To put the discussions in context, we estimated the solar wind flow speeds from our spectral index calculations. Section 4 discusses the estimation of solar wind flow speeds using a well known formulation, known as the isotropic quasi-static turbulence model, which is based on the propagation of EWs through a turbulent plasma medium and is readily employed in studying the turbulence characteristics of inner solar wind (Chashei & Shishov 1983; Armand et al. 1987). It is worth mentioning here that the solar wind speed can be estimated from the intensity scintillation spectrum as well, as done by Chiba et al. (2022). The results will be reported elsewhere.
4 DISCUSSIONS
Our study shows that the turbulence spectra for the given heliocentric distances of solar offsets are generally flatter. This is interesting because there should have been a gradual increase in the slope values with the increasing heliocentric distances (Jain et al. 2022). As a flatter slope indicates the source region in the turbulence regime, we need to understand why the solar wind remains in the source region of energization and how the solar wind during this period evolves with varying heliocentric distances.

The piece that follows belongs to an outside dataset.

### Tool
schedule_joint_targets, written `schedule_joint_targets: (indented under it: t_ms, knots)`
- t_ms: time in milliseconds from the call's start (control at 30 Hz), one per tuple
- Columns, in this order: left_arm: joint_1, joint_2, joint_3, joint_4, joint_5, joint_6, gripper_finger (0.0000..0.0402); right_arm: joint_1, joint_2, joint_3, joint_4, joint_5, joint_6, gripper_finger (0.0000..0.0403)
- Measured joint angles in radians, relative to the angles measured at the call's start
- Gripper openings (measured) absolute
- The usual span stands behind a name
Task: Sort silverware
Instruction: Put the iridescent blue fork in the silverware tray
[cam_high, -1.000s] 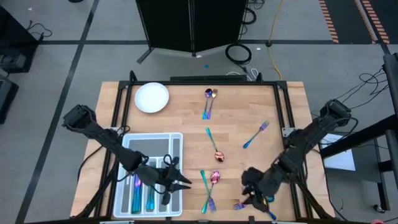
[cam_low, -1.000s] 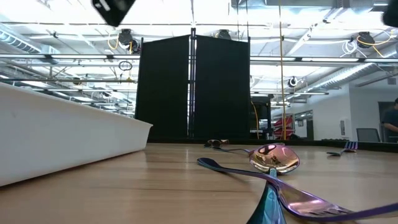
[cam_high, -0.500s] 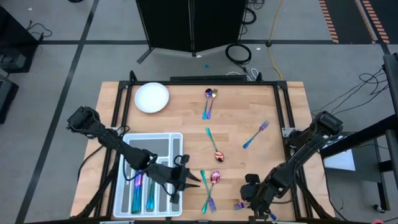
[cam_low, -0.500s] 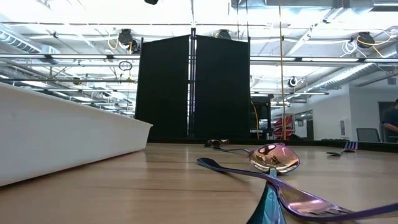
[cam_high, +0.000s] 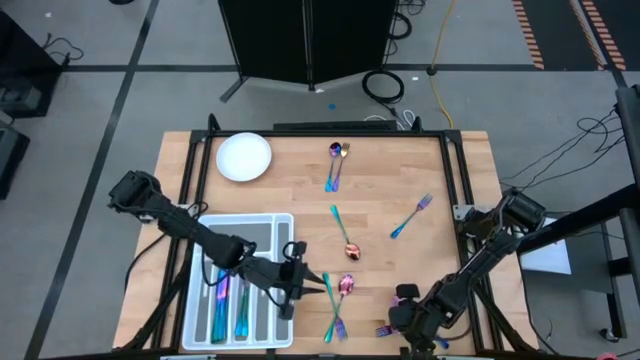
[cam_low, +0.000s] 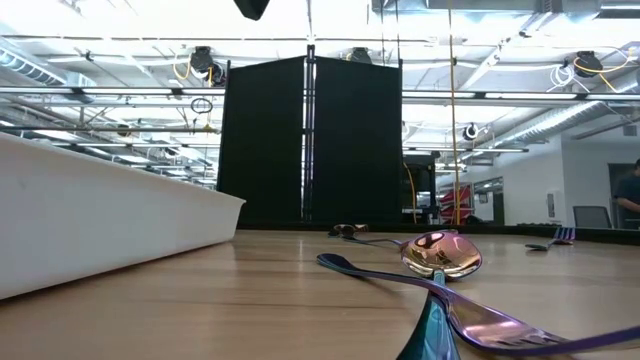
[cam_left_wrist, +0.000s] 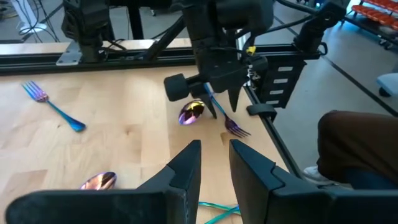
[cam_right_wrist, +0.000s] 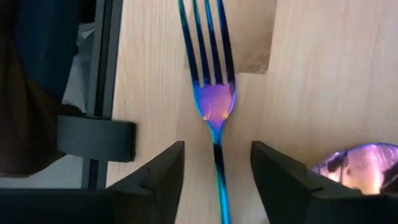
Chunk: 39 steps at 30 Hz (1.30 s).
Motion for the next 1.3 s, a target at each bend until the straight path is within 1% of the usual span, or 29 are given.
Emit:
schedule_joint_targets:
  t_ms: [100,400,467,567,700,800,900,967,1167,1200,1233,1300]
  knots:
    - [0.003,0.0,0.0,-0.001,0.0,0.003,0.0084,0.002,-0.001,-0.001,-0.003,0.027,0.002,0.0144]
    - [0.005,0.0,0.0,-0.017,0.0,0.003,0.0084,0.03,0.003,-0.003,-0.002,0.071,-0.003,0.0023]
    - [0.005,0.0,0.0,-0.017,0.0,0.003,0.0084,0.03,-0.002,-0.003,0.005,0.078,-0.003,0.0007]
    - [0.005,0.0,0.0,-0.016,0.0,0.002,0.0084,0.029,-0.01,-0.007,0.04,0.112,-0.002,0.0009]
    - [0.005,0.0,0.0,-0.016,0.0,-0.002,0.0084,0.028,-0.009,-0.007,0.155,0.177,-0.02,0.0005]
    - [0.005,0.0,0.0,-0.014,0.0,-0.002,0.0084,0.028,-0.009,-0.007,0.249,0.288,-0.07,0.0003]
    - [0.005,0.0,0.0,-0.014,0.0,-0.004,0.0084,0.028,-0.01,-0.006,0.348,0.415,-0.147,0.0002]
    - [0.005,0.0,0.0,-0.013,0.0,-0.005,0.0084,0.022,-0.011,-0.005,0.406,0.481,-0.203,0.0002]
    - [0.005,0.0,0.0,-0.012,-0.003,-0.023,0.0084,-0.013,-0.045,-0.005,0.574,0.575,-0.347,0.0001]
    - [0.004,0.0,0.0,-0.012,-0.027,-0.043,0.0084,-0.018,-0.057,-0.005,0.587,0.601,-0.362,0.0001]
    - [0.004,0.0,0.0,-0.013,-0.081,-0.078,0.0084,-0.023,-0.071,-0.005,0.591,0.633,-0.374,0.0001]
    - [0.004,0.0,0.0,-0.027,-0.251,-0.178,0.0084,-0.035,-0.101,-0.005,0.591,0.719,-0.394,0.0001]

Turbulence is a pervasive characteristic of heliospheric plasma across all heliocentric distances and latitudes (Efimov et al. 2005b), and turbulence models employed in the study of solar wind plasma successfully capture the energy transfer in MHD waves, the heating of the solar corona, and the outward acceleration of the solar wind. At closer heliocentric distances near the active source regions, Aflvén waves emerge from the base of the solar corona carrying large amounts of energy. As they propagate forward, the magnetic field energy decreases, and the non-linear processes such as parametric decay instability activates in the low-beta plasma. Then a forward propagating Alfvén wave is converted into a backward propagating MHD wave and forward propagating ion coustic (magnetosonic both compressive and non-compressive modes) waves. These magnetosonic waves propagate longitudinally to create random density and magnetic fluctuations in plasma, thereby further setting up a turbulence cascade in the medium. The energy contained in magnetosonic waves is then transferred into the lower wavelengths which dissipates and heats up the corona, leading to the acceleration of solar wind particles (Coleman 1968; Derby 1978; Goldstein 1978; Chashei & Shishov 1983; Jain et al. 2022).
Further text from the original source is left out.